How China came to lead the global nuclear power industry

Presenter: Dr Simon Taylor, Research Associate, Cambridge Energy Policy Research Group and Director, Master of Finance, Judge Business School, University of Cambridge

In his lecture on China's evolution into a global leader in nuclear power, Dr Simon Taylor began by looking back more than half a century to China's first atomic bomb detonation at Lop Nur, explaining development of the bomb in the larger context of China's relations with the USSR and the United States. While China has long been using nuclear technology for weaponry, how was it that she also came to use it for energy?

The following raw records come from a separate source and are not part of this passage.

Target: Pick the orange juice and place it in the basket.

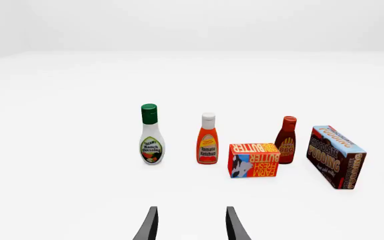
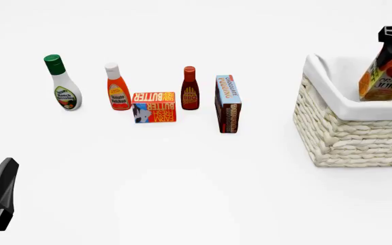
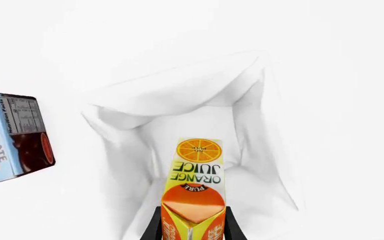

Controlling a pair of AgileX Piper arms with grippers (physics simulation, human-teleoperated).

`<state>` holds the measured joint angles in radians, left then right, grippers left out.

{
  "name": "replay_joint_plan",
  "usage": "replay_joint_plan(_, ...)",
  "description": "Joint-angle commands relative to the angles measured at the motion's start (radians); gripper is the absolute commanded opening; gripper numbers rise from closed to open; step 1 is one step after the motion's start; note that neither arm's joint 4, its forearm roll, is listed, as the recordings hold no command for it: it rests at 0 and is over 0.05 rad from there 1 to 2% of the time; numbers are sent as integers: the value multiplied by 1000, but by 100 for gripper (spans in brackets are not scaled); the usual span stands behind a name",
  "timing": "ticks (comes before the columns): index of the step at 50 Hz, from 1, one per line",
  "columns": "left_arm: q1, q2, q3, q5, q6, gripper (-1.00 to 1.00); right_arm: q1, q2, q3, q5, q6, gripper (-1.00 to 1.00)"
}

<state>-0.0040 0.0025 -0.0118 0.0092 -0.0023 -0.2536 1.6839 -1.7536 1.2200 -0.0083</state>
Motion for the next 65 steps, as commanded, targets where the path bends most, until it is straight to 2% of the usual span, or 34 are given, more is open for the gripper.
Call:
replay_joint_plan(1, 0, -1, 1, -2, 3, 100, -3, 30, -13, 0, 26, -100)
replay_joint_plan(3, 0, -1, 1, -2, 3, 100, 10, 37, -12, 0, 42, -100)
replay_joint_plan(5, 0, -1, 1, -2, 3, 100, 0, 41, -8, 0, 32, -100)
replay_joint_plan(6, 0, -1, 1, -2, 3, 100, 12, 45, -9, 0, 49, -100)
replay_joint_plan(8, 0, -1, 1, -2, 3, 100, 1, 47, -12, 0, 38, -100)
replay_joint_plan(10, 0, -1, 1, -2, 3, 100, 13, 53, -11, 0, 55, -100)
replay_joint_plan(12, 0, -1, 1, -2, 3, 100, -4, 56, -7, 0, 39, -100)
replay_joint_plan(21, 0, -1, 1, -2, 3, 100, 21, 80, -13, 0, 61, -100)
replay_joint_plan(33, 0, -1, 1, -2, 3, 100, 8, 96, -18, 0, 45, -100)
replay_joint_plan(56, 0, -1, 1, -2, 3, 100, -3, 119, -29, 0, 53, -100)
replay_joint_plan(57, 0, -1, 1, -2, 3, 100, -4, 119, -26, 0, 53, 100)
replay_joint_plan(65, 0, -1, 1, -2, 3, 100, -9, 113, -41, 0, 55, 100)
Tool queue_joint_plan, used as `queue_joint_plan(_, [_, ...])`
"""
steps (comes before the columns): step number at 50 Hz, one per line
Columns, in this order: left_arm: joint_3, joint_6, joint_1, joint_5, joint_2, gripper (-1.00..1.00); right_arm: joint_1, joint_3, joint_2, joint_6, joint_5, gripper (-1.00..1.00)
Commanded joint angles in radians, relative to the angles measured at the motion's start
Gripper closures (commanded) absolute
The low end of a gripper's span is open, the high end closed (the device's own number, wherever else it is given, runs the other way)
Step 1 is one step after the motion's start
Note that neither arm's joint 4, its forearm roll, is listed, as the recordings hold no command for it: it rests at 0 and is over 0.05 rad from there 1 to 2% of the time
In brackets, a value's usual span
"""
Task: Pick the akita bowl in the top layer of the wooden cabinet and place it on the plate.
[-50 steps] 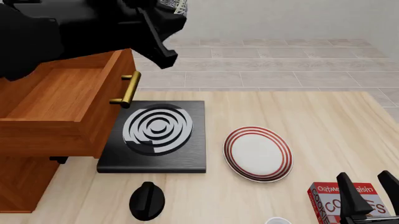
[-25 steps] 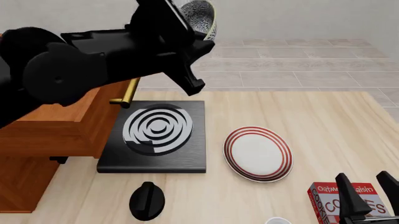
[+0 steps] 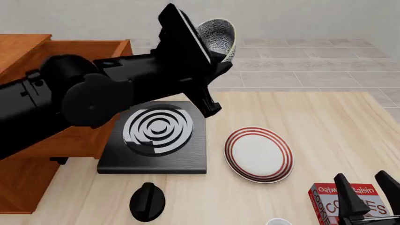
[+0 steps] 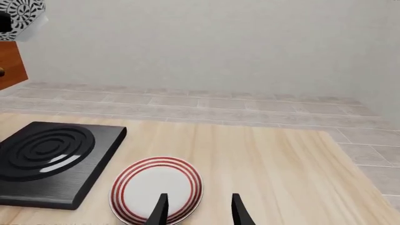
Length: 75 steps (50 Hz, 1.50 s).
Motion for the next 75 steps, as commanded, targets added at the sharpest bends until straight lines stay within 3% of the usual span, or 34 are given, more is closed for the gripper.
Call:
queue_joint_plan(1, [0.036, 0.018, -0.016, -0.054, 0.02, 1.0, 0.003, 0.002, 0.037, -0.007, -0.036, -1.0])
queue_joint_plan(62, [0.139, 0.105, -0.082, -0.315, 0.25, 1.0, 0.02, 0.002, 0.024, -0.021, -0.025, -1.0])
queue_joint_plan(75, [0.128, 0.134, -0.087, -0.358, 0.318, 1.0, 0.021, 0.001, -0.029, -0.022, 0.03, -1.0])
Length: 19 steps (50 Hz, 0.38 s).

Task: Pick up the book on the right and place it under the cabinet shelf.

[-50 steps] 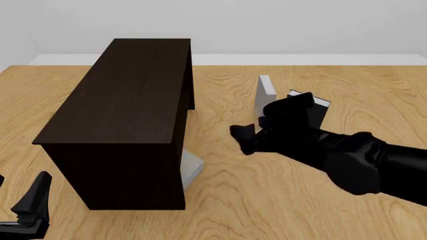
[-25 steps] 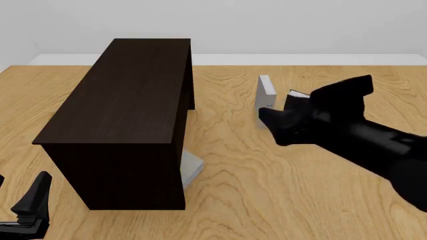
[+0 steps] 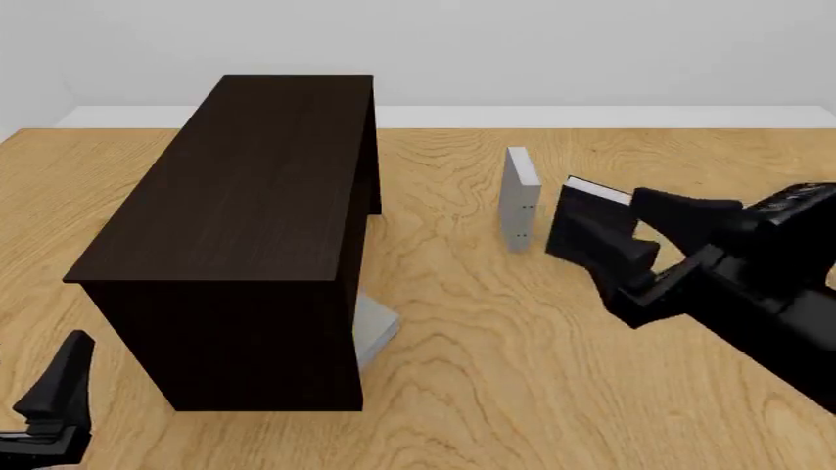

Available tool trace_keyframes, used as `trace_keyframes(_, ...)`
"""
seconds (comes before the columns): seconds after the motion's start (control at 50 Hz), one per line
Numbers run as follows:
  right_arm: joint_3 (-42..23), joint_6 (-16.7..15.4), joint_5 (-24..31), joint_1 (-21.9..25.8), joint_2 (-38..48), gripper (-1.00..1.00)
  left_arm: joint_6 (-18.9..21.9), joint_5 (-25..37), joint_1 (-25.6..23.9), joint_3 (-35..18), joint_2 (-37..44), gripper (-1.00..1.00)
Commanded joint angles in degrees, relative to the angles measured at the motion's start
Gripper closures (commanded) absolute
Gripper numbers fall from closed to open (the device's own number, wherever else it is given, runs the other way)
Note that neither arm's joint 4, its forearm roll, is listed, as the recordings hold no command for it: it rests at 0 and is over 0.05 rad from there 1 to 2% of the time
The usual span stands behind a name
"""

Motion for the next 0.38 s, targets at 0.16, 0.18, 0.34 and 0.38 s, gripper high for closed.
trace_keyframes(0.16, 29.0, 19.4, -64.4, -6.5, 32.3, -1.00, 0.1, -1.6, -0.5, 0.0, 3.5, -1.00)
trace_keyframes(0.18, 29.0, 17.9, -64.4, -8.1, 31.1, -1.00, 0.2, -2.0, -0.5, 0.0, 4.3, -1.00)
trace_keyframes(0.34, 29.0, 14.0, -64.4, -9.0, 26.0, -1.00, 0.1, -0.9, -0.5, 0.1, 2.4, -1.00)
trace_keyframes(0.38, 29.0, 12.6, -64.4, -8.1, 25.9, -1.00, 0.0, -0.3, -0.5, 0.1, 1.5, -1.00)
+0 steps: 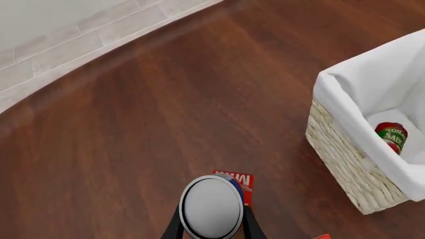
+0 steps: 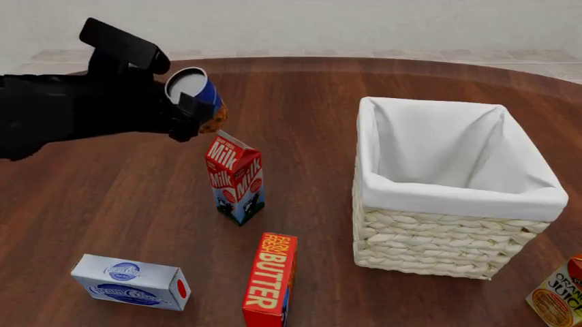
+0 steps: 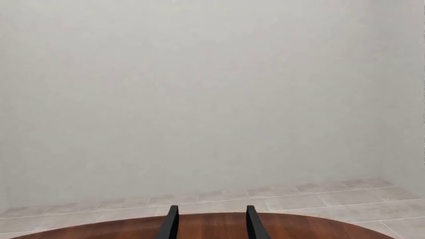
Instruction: Pick up the alphabet soup and the tomato sauce, and put them in the basket.
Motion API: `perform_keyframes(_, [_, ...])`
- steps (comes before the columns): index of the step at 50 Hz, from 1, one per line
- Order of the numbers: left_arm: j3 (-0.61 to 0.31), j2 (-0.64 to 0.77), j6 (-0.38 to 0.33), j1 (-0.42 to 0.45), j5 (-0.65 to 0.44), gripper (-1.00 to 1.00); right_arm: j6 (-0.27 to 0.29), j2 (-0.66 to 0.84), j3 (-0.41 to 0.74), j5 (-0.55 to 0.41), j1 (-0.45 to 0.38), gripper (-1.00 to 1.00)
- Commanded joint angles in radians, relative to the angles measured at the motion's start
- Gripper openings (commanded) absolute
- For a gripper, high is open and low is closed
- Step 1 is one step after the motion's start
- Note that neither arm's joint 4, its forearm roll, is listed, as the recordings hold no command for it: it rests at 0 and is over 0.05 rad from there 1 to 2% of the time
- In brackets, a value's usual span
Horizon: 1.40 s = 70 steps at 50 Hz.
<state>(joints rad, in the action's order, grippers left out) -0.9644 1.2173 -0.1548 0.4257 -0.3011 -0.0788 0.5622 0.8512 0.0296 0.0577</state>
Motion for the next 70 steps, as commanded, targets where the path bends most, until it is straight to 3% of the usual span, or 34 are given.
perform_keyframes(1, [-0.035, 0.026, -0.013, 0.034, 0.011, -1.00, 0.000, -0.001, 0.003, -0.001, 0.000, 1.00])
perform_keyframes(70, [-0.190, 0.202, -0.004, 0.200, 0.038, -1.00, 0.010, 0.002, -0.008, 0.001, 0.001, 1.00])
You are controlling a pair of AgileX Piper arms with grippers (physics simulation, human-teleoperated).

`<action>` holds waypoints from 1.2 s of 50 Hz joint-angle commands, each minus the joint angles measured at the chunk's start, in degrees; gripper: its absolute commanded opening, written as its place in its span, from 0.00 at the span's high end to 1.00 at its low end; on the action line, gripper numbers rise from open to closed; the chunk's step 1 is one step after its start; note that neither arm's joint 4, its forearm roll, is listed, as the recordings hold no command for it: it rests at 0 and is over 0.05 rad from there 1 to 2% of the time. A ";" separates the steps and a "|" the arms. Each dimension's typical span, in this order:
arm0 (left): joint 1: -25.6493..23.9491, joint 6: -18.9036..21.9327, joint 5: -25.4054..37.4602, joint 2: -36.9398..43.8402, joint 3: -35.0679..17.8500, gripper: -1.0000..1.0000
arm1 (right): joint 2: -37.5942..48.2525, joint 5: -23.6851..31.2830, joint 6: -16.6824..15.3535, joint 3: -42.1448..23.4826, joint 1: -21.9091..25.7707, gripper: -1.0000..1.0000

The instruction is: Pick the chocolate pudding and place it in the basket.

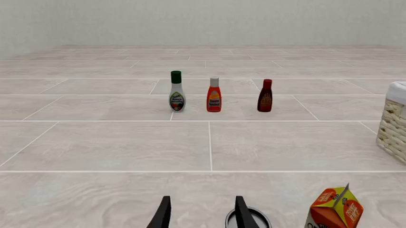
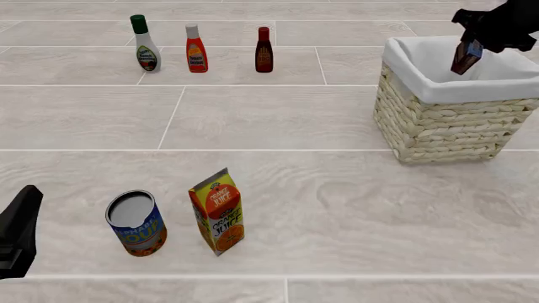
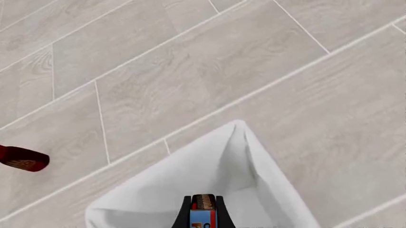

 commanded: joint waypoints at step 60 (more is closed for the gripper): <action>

According to Dr Taylor, China's need to develop its nuclear power industry on such a large scale can be traced to one important factor - coal. Despite the fact that the country has an abundance of the resource, power shortages were nevertheless endemic throughout the 1970s. As most of China's coal reserves are concentrated in the country's far north, transporting sufficient amounts of coal throughout the country required railway capacity that China simply did not have. Adding to this were concerns that coal reserves would eventually run out. In response, nuclear technology was included in the list of projects for the Four Modernizations in 1977, and technology exchanges began with both France and the United States the following year.

Today, China is experiencing a massive increase in nuclear power generation, with 22GW under construction, 47GW planned, and 114GW proposed. As Dr Taylor explained, China has become adept at localizing foreign technology, and has also been able to "learn by doing" - the sheer number of nuclear power plants constructed in China over recent years means that the Chinese are simply more experienced at building the plants than their foreign counterparts. This, in combination with an economy-wide cost advantage, lower cost of capital, and an overall need to develop clean energy to combat a serious pollution problem means that China has both a powerful motivation to develop nuclear energy, as well as an extremely strong competitive advantage in the area.

Questions for Dr Taylor included those related to the overall landscape of clean energy in China - with hydropower and wind power facilities already running below capacity, why is there a need for so many nuclear power plants? Other audience members expressed concern about how nuclear waste from the plants is disposed of and stored, and whether or not average Chinese citizens had any outlet for expressing similar concerns. Yet another question concerned whether or not development of nuclear fusion as a means of energy production is currently a priority for the Chinese. As Dr Taylor explained, nuclear fusion is less a priority than more efficient fission.